Under general anaesthetic the patient can hear everything.

The man on the train had fainted. The light struck his cheeks but did not revive him. He heard voices from afar off, calling, calling through the thick air …

‘When you grow up Handel, you must do some good in the world.’

‘Sins of the flesh or sins of conscience?’

‘Did you ejaculate into this woman?’

‘You don’t have to make love to me.’

The voices bound his hands and feet in golden bandages. He was mummified in the dead air, he must breathe, he must breathe but the cloths were at his nostrils and soaked in honey. Honeyed words, hadn’t he said them? The rational man with the musical voice, ‘There’s nothing to worry about. Nothing to fear, go on, get dressed.’

His flesh, naked before her mirror, the boys waiting to be gelded in the stalls.

Someone else’s flesh, naked before him, the taut brown nipple under the whorl of his finger.

The light in railings around his body. He couldn’t slip between. The light had staked him out. He must answer, not with gilded lips now, but tongues of flame.

SAPPHO

 

T
HE DOLL
was a woman of fortune. Fortune in her dress, Fortune on the gilded wheels of her coach, Fortune in the hangings, drapes, pots and porcelain from inside the Everlasting Wall.

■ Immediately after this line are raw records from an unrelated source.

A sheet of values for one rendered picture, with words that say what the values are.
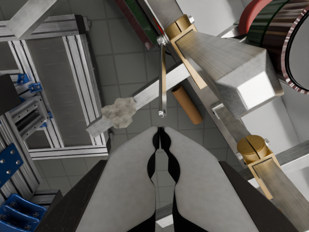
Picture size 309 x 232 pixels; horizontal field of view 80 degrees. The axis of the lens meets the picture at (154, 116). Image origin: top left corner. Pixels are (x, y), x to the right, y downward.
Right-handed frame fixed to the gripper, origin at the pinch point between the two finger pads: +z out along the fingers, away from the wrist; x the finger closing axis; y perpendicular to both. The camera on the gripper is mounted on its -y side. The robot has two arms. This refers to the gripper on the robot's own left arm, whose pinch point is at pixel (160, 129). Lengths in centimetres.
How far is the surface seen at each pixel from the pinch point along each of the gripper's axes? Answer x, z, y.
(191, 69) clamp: 6.9, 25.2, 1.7
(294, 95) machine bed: 42, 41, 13
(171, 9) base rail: 4.0, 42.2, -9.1
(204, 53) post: 4.4, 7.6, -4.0
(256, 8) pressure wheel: 15.2, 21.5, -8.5
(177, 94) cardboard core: 16, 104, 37
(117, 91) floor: -25, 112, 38
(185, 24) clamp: 5.1, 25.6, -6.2
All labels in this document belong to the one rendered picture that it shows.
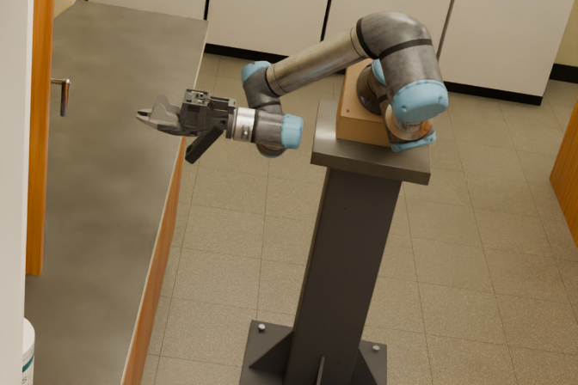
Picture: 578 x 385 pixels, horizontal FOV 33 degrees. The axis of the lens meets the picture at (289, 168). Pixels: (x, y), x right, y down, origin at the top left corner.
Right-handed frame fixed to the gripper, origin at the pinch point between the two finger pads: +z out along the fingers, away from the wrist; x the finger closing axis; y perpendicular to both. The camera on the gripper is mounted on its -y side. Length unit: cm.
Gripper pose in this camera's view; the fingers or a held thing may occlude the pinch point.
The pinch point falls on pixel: (143, 118)
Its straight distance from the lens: 219.2
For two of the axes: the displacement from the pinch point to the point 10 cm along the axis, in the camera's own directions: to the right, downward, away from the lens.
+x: -0.2, 5.1, -8.6
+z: -9.9, -1.5, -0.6
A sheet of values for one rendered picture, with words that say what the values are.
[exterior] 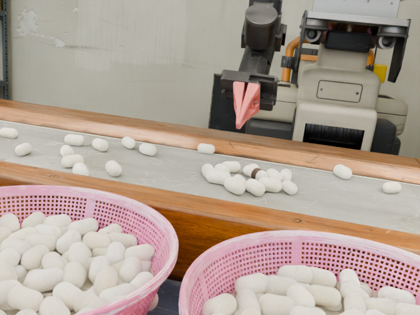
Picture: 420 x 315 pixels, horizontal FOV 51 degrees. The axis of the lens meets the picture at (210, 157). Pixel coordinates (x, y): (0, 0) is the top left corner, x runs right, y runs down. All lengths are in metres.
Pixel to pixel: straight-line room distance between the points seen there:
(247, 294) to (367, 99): 1.01
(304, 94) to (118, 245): 0.95
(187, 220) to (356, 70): 0.94
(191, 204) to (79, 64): 2.54
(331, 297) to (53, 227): 0.29
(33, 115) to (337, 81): 0.81
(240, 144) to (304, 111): 0.46
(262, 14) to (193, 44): 1.97
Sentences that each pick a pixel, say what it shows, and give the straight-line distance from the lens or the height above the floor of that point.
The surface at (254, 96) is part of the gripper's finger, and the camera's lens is 0.78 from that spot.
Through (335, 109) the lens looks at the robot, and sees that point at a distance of 1.30.
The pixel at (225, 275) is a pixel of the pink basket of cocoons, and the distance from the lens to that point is 0.42.
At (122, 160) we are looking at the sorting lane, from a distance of 0.76.
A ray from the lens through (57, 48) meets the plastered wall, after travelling 3.08.
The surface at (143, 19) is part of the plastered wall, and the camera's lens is 2.86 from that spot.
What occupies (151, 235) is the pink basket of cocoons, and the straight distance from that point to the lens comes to 0.47.
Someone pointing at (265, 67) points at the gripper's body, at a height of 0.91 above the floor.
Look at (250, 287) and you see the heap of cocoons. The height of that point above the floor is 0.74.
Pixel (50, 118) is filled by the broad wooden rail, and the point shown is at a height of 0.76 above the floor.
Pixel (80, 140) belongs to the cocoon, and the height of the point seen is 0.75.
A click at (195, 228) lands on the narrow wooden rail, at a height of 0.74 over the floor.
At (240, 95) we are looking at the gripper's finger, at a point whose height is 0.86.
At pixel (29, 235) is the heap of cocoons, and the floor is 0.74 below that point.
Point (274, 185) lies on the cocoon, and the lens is 0.66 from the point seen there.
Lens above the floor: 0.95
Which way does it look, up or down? 15 degrees down
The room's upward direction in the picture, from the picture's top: 6 degrees clockwise

Her china came through Holland, in the private barrels of a lover who was Imperial. Thus she had what the King of England had not; porcelain. But tonight, in the brumous winter and the charcoal streets, it was not the tiny bowls and tea dishes for which she silently blessed her yellow wag. As a token of love, half in earnest, half in jest, he had given her an occult piece, exquisite, transparent, strong, decorated with lewd lovers in blue relief. It was this she wore on its leather strap and it comforted her. Any straying hand would find its expectancy. She shifted it slightly as she swung into The Cock and Gun.

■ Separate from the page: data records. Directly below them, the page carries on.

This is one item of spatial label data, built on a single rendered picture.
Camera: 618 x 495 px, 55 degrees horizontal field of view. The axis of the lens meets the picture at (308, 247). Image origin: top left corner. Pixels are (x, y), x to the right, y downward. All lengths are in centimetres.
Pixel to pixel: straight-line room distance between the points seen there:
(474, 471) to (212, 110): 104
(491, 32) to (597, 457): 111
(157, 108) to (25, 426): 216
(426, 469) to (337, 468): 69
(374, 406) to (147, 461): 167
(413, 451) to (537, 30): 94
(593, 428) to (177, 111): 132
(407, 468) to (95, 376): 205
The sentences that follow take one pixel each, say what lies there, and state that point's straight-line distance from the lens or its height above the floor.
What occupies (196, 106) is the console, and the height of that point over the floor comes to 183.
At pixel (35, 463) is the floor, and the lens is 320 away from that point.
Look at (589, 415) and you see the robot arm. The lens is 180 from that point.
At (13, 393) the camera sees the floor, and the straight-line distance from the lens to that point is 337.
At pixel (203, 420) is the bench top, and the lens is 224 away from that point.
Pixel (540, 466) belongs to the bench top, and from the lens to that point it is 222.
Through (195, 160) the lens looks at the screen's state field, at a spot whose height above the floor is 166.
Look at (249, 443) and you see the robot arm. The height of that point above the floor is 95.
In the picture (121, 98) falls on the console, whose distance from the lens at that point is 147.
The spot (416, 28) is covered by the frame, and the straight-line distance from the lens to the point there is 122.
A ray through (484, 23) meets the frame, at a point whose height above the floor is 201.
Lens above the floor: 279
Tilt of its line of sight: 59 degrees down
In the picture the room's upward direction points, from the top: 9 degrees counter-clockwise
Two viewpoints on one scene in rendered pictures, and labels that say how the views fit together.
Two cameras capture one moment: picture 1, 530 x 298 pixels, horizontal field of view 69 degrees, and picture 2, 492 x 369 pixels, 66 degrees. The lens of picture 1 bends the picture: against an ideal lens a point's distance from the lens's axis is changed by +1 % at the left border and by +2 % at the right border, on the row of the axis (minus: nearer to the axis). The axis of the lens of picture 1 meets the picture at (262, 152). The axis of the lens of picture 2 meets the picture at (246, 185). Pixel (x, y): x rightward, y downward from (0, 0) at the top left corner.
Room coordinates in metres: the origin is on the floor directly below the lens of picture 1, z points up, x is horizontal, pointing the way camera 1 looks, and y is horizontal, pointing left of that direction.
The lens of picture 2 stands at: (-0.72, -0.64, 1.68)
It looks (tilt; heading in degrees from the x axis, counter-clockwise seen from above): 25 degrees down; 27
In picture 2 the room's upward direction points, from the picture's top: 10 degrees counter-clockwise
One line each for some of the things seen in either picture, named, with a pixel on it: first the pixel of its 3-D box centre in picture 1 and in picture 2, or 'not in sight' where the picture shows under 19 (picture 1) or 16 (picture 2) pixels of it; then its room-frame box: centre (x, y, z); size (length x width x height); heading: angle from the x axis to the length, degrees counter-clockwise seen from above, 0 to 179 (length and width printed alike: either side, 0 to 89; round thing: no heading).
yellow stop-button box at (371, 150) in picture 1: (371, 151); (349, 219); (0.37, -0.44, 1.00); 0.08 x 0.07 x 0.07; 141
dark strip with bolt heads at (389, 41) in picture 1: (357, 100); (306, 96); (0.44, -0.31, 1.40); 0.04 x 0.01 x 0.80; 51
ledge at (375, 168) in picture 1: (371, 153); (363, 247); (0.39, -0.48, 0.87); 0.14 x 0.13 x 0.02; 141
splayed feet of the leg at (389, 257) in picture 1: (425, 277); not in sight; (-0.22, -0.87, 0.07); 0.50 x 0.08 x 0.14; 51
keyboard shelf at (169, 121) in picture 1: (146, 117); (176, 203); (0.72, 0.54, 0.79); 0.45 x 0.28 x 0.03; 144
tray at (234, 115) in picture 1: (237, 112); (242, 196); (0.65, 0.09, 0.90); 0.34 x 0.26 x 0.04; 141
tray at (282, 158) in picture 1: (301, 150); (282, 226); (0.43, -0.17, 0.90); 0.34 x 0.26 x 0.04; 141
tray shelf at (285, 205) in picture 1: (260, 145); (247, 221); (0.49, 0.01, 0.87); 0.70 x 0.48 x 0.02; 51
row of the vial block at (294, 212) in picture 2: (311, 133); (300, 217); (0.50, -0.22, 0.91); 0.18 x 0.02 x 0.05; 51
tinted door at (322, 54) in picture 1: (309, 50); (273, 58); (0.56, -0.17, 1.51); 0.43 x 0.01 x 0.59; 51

(Sappho wrote in the margin of the page: ‘Where can I get one of these?’)

The strawed floor. The gouged benches. The smoke fire roasting the pig. Where was Ruggiero?

A boy had a sailor beautifully unbuttoned, and to her surprise, the Doll felt her porcelain swell, she took hold of it. A man smiled at her and gestured to the Backs. She shook her head. Where was Ruggiero? She pushed between a pair of petticoats, unloosed from both hips, had she seen …? Had she seen? When she got to the fire, the man with the tongs on his lover’s nipples, was not her love. She had been mistaken. Where was Ruggiero? She stood back and pondered the Chase. Why such a rush to the hills when any man could enjoy any valley he fancied?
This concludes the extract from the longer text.